One Blood sponge It is not possible to prevent it in principle, as too little is known about the mechanisms underlying a hemangioma and the causes.
Follow-up care for hemangiomas is based on the previous therapy. If it is a hemangioma that has been surgically removed due to its location or extent, the usual follow-up care must be observed after an operation. This includes regular outpatient wound control and an examination to determine whether the hemangioma has been completely removed.

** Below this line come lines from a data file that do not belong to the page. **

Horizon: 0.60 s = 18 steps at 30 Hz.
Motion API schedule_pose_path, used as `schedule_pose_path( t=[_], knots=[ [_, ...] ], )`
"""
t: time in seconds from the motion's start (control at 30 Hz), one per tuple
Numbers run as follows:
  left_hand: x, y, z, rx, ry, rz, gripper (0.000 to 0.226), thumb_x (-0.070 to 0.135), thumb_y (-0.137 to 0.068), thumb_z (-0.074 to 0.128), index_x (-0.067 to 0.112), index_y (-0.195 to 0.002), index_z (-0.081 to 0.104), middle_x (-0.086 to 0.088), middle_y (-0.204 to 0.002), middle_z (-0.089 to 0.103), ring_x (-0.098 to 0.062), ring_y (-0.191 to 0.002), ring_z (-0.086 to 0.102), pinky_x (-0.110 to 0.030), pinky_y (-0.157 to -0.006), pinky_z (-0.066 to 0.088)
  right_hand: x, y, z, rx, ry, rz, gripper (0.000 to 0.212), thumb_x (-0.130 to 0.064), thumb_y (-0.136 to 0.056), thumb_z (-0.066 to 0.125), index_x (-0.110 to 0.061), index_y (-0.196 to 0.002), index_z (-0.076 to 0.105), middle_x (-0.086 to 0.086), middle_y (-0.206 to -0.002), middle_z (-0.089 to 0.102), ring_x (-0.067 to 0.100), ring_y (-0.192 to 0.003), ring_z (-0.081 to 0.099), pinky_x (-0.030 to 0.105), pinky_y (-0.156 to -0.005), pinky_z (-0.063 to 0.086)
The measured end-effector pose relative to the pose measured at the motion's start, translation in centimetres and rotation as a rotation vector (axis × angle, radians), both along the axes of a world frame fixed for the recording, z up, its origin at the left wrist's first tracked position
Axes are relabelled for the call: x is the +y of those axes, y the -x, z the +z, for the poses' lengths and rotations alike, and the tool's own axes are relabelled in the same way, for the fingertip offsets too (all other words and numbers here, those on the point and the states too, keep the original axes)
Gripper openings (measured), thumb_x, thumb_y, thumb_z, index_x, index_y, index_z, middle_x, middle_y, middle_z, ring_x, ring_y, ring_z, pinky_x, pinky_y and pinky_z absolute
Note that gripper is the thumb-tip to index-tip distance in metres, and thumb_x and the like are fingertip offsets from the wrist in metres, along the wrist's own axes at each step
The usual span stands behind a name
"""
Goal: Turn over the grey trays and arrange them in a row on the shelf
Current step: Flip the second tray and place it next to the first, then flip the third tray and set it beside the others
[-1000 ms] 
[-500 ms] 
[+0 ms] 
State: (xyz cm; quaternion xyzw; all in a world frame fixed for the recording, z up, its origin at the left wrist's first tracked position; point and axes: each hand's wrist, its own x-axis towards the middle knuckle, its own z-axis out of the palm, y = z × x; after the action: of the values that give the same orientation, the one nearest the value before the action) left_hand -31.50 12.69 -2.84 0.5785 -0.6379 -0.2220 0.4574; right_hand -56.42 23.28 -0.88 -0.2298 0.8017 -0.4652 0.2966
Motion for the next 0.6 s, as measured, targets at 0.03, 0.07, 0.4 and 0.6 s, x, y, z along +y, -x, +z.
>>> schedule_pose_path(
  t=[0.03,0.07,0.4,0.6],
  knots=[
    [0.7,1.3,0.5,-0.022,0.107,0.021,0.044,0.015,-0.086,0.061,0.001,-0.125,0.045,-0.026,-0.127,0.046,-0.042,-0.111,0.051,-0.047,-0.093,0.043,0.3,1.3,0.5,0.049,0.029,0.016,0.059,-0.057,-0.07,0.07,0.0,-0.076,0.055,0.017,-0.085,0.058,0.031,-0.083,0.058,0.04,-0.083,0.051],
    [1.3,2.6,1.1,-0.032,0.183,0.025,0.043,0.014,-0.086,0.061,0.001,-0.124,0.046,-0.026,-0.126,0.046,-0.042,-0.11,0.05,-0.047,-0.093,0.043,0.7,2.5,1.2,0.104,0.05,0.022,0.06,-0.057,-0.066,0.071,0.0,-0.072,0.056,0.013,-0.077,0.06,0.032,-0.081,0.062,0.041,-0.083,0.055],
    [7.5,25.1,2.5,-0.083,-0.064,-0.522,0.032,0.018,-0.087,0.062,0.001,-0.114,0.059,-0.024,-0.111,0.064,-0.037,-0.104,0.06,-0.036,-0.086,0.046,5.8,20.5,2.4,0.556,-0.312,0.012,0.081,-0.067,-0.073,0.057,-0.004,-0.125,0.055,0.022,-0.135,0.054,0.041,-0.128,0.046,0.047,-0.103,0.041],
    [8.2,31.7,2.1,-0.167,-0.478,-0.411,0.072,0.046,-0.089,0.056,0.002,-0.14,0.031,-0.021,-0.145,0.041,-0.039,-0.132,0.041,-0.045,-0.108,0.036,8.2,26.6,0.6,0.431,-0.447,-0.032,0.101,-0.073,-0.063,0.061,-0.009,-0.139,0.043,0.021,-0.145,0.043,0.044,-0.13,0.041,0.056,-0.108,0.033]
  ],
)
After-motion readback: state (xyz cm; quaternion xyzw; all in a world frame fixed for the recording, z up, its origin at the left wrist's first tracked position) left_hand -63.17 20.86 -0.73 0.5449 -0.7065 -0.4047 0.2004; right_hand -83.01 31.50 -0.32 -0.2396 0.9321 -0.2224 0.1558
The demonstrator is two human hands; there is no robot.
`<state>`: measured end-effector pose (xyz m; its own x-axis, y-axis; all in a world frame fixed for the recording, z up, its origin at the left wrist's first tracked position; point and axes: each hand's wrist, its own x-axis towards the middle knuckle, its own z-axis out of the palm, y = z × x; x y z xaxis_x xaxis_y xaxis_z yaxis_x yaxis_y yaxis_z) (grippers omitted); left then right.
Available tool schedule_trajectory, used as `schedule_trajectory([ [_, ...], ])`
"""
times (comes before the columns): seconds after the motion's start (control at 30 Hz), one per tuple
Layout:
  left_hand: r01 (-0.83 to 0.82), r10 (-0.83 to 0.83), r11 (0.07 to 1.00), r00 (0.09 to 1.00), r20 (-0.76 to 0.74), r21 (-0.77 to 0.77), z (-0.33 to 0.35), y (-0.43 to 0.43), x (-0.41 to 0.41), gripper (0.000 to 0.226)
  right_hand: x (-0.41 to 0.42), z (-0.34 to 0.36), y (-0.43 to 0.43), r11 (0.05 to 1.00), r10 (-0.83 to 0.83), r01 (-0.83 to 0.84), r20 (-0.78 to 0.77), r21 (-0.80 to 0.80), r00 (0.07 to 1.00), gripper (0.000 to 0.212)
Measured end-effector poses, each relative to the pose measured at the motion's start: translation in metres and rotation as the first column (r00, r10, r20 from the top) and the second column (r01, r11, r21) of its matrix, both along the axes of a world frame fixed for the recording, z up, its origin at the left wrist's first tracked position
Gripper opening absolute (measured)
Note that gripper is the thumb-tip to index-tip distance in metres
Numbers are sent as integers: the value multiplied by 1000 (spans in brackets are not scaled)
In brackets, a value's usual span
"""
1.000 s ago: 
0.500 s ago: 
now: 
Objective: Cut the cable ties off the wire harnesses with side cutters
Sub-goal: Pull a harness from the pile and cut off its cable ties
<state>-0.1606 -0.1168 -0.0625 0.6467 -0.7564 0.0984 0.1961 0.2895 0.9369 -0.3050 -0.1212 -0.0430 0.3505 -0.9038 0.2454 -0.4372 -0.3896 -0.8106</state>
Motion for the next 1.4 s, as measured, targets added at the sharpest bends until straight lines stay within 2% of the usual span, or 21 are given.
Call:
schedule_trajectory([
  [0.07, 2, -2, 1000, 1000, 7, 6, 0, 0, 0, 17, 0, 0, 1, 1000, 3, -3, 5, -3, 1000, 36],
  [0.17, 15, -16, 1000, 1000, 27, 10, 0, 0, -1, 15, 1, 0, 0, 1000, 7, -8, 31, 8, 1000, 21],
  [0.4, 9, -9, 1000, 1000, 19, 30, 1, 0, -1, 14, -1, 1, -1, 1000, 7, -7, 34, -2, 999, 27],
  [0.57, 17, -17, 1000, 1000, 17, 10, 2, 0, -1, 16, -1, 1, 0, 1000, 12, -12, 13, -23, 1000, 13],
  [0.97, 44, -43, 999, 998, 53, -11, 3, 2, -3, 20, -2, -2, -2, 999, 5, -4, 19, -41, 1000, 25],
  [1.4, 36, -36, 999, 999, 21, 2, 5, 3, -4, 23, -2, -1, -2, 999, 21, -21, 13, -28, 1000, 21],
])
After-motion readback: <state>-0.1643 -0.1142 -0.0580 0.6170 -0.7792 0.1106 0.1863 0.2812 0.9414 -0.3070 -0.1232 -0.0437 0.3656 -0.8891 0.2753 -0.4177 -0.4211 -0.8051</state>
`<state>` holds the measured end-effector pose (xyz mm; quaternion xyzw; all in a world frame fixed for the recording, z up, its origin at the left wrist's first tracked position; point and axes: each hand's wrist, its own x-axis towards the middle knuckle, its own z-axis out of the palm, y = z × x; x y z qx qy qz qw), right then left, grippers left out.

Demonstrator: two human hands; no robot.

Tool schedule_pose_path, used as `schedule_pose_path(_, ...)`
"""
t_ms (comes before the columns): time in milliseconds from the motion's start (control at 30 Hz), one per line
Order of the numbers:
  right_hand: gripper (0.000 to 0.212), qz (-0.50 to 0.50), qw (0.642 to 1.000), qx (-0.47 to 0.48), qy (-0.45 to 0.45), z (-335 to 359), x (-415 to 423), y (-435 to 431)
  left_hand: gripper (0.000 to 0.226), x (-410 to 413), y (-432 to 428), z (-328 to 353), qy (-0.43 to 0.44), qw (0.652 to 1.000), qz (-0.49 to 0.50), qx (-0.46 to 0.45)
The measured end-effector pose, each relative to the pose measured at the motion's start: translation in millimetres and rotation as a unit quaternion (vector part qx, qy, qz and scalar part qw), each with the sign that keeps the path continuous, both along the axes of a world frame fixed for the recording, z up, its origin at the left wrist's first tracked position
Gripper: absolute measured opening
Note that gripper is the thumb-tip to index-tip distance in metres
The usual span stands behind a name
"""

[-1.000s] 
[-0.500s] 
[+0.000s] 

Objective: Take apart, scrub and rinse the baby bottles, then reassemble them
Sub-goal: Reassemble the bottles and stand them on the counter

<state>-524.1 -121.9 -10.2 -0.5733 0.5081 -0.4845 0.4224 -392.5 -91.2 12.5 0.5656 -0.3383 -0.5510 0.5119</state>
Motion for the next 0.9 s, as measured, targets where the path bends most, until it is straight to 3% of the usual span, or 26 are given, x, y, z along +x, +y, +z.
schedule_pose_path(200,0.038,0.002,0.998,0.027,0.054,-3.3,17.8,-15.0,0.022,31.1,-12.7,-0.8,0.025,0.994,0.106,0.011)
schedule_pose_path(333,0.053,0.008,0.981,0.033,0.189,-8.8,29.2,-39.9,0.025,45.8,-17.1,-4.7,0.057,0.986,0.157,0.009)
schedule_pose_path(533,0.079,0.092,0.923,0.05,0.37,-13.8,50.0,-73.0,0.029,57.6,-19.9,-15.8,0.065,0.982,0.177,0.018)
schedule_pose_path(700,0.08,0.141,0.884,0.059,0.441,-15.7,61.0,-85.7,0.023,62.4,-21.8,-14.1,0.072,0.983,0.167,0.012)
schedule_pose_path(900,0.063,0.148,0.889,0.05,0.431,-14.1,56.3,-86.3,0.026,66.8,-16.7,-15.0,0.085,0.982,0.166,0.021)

In the acute aftercare, there is also drug support with painkillers. In the case of non-surgical follow-up and major hemangiomas, treatment with propranolol is monitored by a general practitioner or pediatrician. At the same time it is checked whether the propranolol is working and the hemangioma regresses. Follow-up care includes checking whether the dosage of propranolol is sufficient and whether the patient is still correctly adjusted.
This avoids over- or underdosing. Since propranolol is a beta-blocker for cardiovascular diseases, regular monitoring is necessary. Follow-up care with propranolol takes about six months to a year. If, due to the size and location of the hemangioma, neither surgical follow-up nor propranolol treatment is carried out, the hemangioma usually regresses on its own. Nevertheless, this process should be accompanied by a general practitioner follow-up to rule out enlargement or complications during regression.
Smaller blood sponges are usually harmless and resolve by themselves after a while. In children, however, the tumor must be observed very closely. If the hemangioma does not resolve even after several months or even increases in size, it is necessary to see a doctor. If it is a benign blood sponge, it does not have to be removed. At some point, however, the child will be amazed at the tumor and may also suffer emotionally from it. Then either surgical intervention comes into question or - if an operation is too risky - the child must at least be explained to the child what the sponge is all about.
The regression of a hemangioma can be promoted by various means from nature. Marigold and cypress, for example, but also Swedish herbs and houseleek have proven themselves. A suitable remedy from homeopathy is the mountain rue called Abrotanum. The use of these agents should definitely be discussed with the doctor. This may even call in an experienced alternative practitioner. Conservative treatment is always required if the blood spongy causes complications.